Perguntado sobre os motivos da busca por registros de CAC, o presidente da Associação CAC Brasil, Marcelo Midaglia Resende, diz que é “um subterfúgio” para ter a arma. “Hoje existe uma cultura mais forte de arma. A pessoa compra uma arma e quer poder usá-la, não só deixar guardada. Mas outros também querem ter porte, embora a gente tente deixar muito claro que o CAC não tem porte, tem apenas porte de trânsito”, explicou.
“Não é possível dizer com certeza por que aumentou a procura. No entanto, é verdade que começaram a surgir grupos e fóruns que divulgam o que é correto por lei, que é o caminho para tirar uma licença de CAC, mas também a informação de que é mais fácil obter arma por meio do registro CAC do que pela Polícia Federal”, diz Natalia Pollachi, coordenadora de projetos do Instituto Sou da Paz.

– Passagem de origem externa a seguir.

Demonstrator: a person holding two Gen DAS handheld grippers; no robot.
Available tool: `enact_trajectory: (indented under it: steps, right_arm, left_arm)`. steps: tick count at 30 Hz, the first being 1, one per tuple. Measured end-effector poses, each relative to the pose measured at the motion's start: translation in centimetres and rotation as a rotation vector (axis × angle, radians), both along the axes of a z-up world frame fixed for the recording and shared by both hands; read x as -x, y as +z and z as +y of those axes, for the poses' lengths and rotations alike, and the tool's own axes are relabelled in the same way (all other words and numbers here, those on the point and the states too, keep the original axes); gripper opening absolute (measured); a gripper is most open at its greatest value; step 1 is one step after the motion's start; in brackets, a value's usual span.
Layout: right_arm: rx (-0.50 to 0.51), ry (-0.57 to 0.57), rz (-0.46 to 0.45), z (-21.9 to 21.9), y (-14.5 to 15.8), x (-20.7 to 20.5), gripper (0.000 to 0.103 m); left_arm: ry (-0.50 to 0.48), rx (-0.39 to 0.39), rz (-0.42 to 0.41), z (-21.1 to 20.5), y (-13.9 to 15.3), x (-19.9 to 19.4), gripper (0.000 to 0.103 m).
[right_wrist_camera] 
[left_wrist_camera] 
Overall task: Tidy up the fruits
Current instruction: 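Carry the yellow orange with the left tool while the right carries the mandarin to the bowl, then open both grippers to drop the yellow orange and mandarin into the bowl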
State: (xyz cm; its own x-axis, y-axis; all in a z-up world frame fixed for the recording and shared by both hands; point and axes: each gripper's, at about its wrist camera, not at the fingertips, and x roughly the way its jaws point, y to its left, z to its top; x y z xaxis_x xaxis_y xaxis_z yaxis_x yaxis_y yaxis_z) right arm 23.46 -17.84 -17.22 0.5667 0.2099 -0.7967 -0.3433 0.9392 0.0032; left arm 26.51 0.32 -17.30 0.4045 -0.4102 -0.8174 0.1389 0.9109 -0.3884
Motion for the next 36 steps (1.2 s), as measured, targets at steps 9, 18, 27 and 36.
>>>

Segundo ela, “há despachantes nesses fóruns que dizem explicitamente, ‘se você quer ter porte de arma, se registre como atirador’. Essas práticas não são baratas. Portanto, essa explosão faz a gente suspeitar que essas pessoas não estão praticando tiro esportivo, participando de competições ou colecionando armas de valor histórico”.
Bruno Langeani aponta que as ações do governo, ainda mais depois da reunião ministerial de 22 de abril, explicitam que há nelas um caráter pessoal de Bolsonaro. “Com 50 milhões de pessoas pensando em auxílio e outros 13 milhões de desempregados, você vê o presidente gastando tempo de uma reunião ministerial para falar de arma. Dar prioridade a esse tema, depois de todas as flexibilizações já feitas, no meio de uma pandemia, é totalmente equivocado”, avalia.
“Há vídeo de atiradores com camiseta de Bolsonaro disparando e gritando palavras de apoio ao presidente e xingamentos contra governadores”, exemplifica Langeani. “O presidente deixa claro que não é um interesse de as pessoas poderem se defender, mas ter o povo armado para fazer uma contraposição às políticas ou adversários. É um recado assustador que podem vir a ser milícias armadas para tentar constranger a democracia”.
Segundo ele, ao contrário do que defendem os apoiadores do armamento, mais armas trazem mais risco do que mais segurança. O representante do Sou da Paz cita Ronnie Lessa, ex-PM acusado de integrar o Escritório do Crime, grupo de matadores que prestava serviços à milícia da Zona Oeste do Rio de Janeiro, e de ter assassinado a vereadora Marielle Franco, em março de 2018.
“O executor da Marielle tinha registro como CAC válido até 2021 quando foi preso. Tinha o registro mesmo estando claramente envolvido com atividades criminosas bastante graves. E estava aproveitando da série de prerrogativas dos CACs para desenvolver atividades criminosas”, aponta o gerente do Instituto Sou da Paz.